#### EXCERPTED RECORDS

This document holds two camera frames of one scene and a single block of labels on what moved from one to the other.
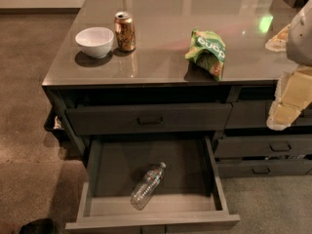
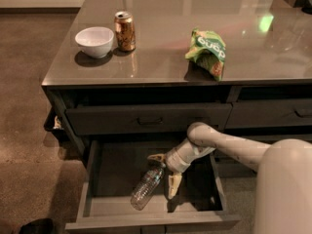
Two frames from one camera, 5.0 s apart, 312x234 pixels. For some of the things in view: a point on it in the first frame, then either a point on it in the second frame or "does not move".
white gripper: (300, 38) -> (175, 160)
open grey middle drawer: (189, 200) does not move
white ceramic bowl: (96, 42) does not move
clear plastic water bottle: (146, 186) does not move
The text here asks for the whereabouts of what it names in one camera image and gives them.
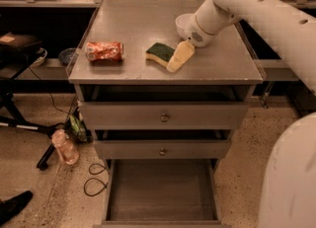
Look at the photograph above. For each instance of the grey bottom drawer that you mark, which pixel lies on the grey bottom drawer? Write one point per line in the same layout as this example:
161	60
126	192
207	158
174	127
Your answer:
161	194

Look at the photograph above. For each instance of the clear plastic bottle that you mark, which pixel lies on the clear plastic bottle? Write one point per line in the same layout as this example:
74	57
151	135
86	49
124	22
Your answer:
66	149

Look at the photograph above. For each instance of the black stand with legs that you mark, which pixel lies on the black stand with legs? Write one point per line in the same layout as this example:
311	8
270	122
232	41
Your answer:
17	55

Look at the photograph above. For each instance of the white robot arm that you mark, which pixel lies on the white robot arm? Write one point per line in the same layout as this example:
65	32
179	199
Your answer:
288	198

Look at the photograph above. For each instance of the grey drawer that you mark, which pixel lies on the grey drawer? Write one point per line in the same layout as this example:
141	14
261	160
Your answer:
163	107
162	144
161	194

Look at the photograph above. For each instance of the dark small bowl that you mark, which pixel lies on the dark small bowl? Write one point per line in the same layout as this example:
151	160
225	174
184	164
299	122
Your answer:
66	56

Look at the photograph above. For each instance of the grey middle drawer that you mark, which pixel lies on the grey middle drawer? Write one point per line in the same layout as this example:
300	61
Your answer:
162	144

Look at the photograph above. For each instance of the green bag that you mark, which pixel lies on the green bag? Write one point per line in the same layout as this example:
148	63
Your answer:
78	128

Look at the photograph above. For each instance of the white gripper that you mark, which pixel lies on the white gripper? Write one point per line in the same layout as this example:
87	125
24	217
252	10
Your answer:
198	35

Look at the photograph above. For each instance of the white bowl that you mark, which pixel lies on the white bowl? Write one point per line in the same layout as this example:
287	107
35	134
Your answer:
181	23

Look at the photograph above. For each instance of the grey top drawer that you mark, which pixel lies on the grey top drawer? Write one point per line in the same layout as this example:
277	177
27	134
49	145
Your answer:
163	107

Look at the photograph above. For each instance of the grey drawer cabinet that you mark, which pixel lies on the grey drawer cabinet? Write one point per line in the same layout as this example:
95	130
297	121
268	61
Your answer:
140	23

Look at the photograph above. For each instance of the black shoe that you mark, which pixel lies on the black shoe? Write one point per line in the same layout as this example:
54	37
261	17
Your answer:
13	206

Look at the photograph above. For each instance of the green yellow sponge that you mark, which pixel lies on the green yellow sponge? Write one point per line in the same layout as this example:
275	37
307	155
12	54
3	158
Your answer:
160	53

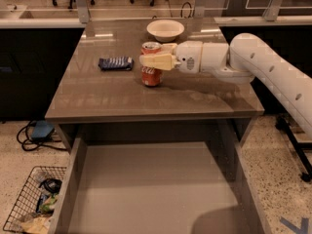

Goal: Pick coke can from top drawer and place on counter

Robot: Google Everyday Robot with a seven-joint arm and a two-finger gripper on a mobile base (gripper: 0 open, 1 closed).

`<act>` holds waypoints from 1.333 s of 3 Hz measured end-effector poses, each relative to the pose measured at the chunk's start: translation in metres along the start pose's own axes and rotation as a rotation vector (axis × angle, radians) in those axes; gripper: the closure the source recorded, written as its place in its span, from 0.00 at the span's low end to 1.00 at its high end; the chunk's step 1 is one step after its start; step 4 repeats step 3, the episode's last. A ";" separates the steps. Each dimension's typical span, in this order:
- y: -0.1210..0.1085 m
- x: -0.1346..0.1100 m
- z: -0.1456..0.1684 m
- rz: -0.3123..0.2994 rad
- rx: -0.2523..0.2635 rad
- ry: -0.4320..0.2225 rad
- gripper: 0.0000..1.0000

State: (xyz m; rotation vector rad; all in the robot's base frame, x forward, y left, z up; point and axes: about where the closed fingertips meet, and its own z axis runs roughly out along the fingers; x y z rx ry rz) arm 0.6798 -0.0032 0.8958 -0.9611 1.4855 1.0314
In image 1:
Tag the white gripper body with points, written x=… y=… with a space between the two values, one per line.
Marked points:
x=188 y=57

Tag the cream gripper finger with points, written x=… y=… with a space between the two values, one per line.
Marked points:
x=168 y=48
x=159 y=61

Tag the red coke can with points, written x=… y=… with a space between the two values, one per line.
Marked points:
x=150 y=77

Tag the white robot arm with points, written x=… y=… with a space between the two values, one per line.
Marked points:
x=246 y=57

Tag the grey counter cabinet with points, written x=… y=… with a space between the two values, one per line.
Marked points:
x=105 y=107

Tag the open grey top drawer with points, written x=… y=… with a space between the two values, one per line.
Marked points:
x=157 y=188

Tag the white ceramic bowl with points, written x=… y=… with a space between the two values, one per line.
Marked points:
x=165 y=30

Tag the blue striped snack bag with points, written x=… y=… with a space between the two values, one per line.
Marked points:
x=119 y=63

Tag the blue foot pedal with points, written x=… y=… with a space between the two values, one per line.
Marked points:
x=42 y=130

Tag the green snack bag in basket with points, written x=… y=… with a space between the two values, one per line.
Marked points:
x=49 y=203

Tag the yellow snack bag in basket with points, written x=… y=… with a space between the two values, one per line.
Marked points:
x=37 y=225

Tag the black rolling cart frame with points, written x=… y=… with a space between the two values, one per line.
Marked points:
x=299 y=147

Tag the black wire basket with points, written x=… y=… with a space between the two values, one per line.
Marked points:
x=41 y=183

########

> [EXERCISE PROMPT]
The line containing "Tag the black wire" and all lines after it, through the end of the entries above, are to be returned exactly and alone.

> [WRITTEN RESPONSE]
Tag the black wire basket with points, written x=… y=… with a space between the two values, one per line.
Marked points:
x=41 y=183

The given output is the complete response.